The present invention relates to a kind of wind-driven generator, more particularly, relate to a kind of heat dissipation structure of wind driven generator.

Background technology

The generator of wind turbine generator produces heat in the running, and the heat that motor produces should in time be evacuated.If heat accumulates at motor internal, can cause the motor internal temperature to raise, thereby cause the insulating motor coil part destroyed.In addition, for permanent magnet generator, temperature raises can affect motor internal magnet steel magnetic coercive force characteristic, reduces generator efficiency.The heat that low-power machine produces is less, and air cooling just can satisfy that heat radiation requires and can installation of heat radiator, but the heat that heavy-duty motor produces is more, and air cooling just can not satisfy radiating requirements, needs increase radiator auxiliary heat dissipation.
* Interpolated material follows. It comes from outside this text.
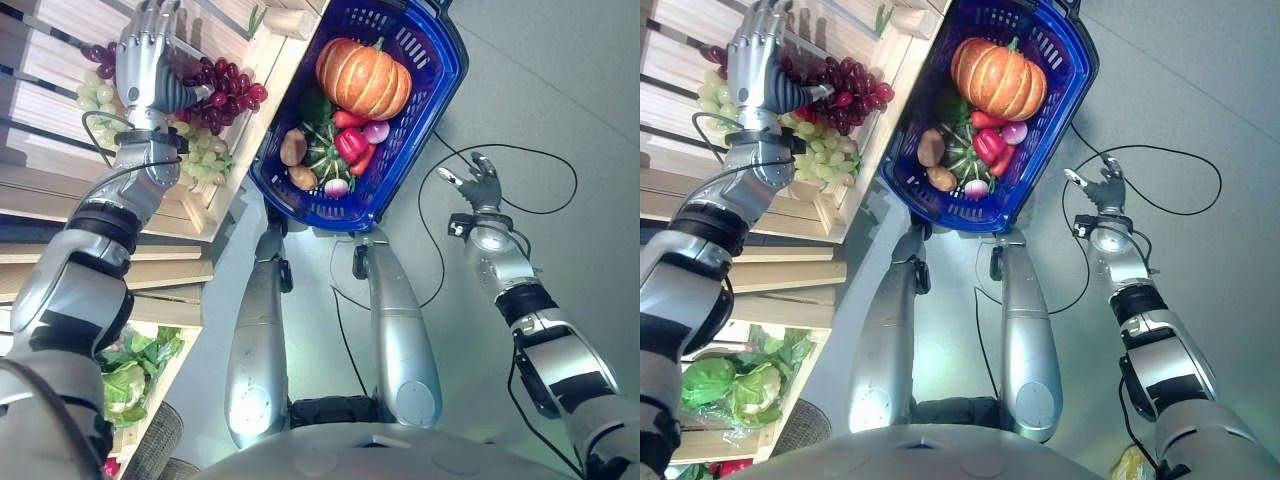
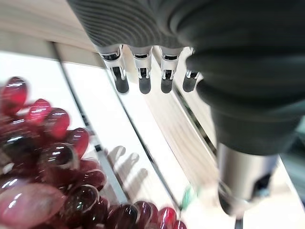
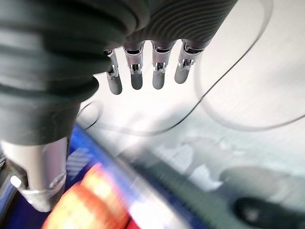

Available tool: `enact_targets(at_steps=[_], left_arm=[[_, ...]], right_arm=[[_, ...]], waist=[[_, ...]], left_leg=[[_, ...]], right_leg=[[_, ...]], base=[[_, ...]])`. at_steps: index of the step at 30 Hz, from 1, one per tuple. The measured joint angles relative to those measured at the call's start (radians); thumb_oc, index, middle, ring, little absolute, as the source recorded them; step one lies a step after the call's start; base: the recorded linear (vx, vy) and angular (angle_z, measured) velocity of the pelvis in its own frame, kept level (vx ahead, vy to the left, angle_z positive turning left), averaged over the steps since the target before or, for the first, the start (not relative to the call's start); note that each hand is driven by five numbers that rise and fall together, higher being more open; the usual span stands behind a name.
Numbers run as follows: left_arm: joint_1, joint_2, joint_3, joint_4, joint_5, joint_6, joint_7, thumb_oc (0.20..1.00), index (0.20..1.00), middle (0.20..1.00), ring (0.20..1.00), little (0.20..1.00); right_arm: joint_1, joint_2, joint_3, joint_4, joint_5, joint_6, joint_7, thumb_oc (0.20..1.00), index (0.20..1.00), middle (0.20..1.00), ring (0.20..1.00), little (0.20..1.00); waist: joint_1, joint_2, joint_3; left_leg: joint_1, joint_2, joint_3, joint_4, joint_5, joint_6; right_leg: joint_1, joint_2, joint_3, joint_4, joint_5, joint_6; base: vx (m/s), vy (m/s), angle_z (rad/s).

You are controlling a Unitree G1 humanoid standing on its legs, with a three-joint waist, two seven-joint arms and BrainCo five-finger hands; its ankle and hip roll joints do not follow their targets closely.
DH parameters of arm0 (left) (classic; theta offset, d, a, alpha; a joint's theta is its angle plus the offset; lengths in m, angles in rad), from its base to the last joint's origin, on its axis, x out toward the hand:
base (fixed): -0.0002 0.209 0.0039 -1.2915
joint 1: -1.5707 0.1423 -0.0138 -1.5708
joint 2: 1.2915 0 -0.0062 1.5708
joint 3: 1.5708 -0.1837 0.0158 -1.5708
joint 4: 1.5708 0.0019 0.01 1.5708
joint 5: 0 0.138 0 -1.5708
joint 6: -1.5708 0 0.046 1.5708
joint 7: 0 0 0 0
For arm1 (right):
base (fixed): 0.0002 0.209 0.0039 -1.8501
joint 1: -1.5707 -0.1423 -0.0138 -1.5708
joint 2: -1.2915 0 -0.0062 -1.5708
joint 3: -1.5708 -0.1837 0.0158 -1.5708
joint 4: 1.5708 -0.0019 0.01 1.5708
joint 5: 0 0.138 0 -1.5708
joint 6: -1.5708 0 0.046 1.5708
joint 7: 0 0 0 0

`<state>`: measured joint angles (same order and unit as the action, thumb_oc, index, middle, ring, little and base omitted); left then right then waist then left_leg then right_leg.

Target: Pick up fruits and vegetables into the basket

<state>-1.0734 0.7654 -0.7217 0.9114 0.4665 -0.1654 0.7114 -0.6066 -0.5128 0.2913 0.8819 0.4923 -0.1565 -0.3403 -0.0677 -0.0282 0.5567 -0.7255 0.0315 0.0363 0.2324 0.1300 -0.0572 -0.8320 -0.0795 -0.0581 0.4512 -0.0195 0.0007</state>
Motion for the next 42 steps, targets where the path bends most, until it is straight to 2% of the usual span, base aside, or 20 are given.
enact_targets(at_steps=[2,8,15,23,30,37,42], left_arm=[[-0.059,-0.001,-0.093,0.06,0.046,0.014,-0.028,1.0,1.0,1.0,1.0,1.0],[-0.09,-0.015,-0.18,0.132,0.085,0.035,-0.14,1.0,1.0,1.0,1.0,1.0],[-0.092,-0.059,-0.208,0.183,0.086,0.029,-0.292,1.0,1.0,1.0,1.0,1.0],[-0.128,-0.075,-0.207,0.214,0.087,0.061,-0.382,1.0,1.0,1.0,1.0,1.0],[-0.126,-0.093,-0.202,0.289,0.152,0.123,-0.324,1.0,1.0,1.0,1.0,1.0],[-0.126,-0.11,-0.181,0.3,0.234,0.201,-0.263,1.0,1.0,1.0,1.0,1.0],[-0.129,-0.125,-0.176,0.321,0.263,0.222,-0.254,1.0,1.0,1.0,1.0,1.0]], right_arm=[[-0.036,0.0,0.004,0.066,0.0,-0.01,0.015,1.0,1.0,1.0,1.0,1.0],[-0.103,-0.004,0.01,0.147,0.0,-0.018,0.031,1.0,1.0,1.0,1.0,1.0],[-0.129,-0.003,0.028,0.201,0.0,-0.018,0.046,1.0,1.0,1.0,1.0,1.0],[-0.162,-0.003,0.031,0.234,-0.001,-0.017,0.051,1.0,1.0,1.0,1.0,1.0],[-0.185,-0.003,0.038,0.254,-0.001,-0.02,0.05,1.0,1.0,1.0,1.0,1.0],[-0.194,-0.004,0.039,0.252,-0.001,-0.021,0.044,1.0,1.0,1.0,1.0,1.0],[-0.198,-0.003,0.041,0.252,-0.001,-0.028,0.042,1.0,1.0,1.0,1.0,1.0]], waist=[[-0.01,0.0,0.0],[-0.019,0.0,0.0],[-0.019,0.0,0.0],[-0.022,0.001,0.0],[-0.043,0.001,0.0],[-0.042,0.0,0.0],[-0.042,0.0,-0.001]], left_leg=[[0.0,0.0,0.002,-0.001,0.0,0.0],[-0.001,0.001,0.012,-0.001,0.002,0.006],[-0.005,0.001,0.012,-0.001,0.002,0.006],[-0.029,0.002,0.012,0.006,0.0,0.006],[-0.049,0.002,0.008,0.024,-0.014,0.009],[-0.083,0.004,-0.001,0.039,-0.017,0.007],[-0.096,0.004,-0.003,0.042,-0.017,0.007]], right_leg=[[-0.001,0.001,0.001,0.0,0.0,0.0],[-0.01,0.006,0.016,0.0,0.0,0.0],[-0.015,0.005,0.019,0.002,0.0,0.0],[-0.037,0.006,0.019,0.005,0.0,0.0],[-0.043,0.009,0.018,-0.001,0.004,-0.006],[-0.069,0.014,0.016,0.001,0.001,-0.002],[-0.079,0.015,0.015,0.002,0.002,-0.003]], base=[[0.0,0.01,-0.02],[0.01,0.022,-0.06],[0.0,0.0,0.0],[0.0,0.0,0.0],[0.0,-0.002,-0.01],[0.0,0.0,0.0],[0.0,0.0,0.0]])
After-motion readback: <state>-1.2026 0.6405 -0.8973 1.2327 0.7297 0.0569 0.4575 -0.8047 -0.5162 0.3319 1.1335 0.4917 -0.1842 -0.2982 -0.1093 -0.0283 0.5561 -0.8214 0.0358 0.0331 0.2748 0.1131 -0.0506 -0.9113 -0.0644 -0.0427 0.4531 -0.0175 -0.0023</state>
Fig. 1 schematically shows generator 1 in the wind-driven generator of prior art and the location drawing of radiator 2.Wind-driven generator 100 mainly comprises generator main body 10 and supports the pylon 20 of generator main body 10.As shown in Figure 1, the blade 5 that rotates with the wind is installed at an end of generator main body 10, generator 1, radiator 2 and both connect with it generator heat-radiation pipeline 3 are installed in the cabin of generator main body 10.Generator 1 is arranged on a side of close blade 5 in the cabin, and radiator 2 is arranged on the opposite side in cabin.

Fig. 2 schematically shows the heat dissipation structure of wind driven generator in Fig. 1.As described in Figure 2, radiator 2 comprises motor and heat exchanger, and heat exchanger is connected to the inside of generator 1 by generator heat-radiation pipeline 3.When radiator 2 work, the motor by radiator 2 is extracted the hot-air of generator 1 inside out, and hot-air is transported to radiator 2 by hot channel 3 and carries out cooling.Simultaneously, the cold air of engine room inside adds to the inside of generator 1 again, thereby reaches the purpose to generator 1 heat radiation.

Yet existing hot channel need to be sought hitch point being fixed on machinery space bulkhead 6, and this is the layout of the structure influence wind-driven generator inside of hot channel fixedly, and visual effect is not good.

In addition, in the wind-driven generator running, existing hot channel can rock along with the rotation of engine main body, and affects the wiring of electric control element.

And present generator and the hot channel between radiator just play the effect of carrying hot-air, that is, be used for and will be transported to radiator from the hot-air that generator is extracted out.That is to say, existing hot channel only has the hot-air conveying function, and motor radiating is not had other booster action.

Summary of the invention

The heat dissipation structure of wind driven generator that the object of the present invention is to provide a kind of hot channel can not rock.

The heat dissipation structure of wind driven generator that another object of the present invention is to provide a kind of radiating efficiency to improve.

Another object of the present invention is to provide a kind of layout attractive in appearance and joint space-efficient heat dissipation structure of wind driven generator.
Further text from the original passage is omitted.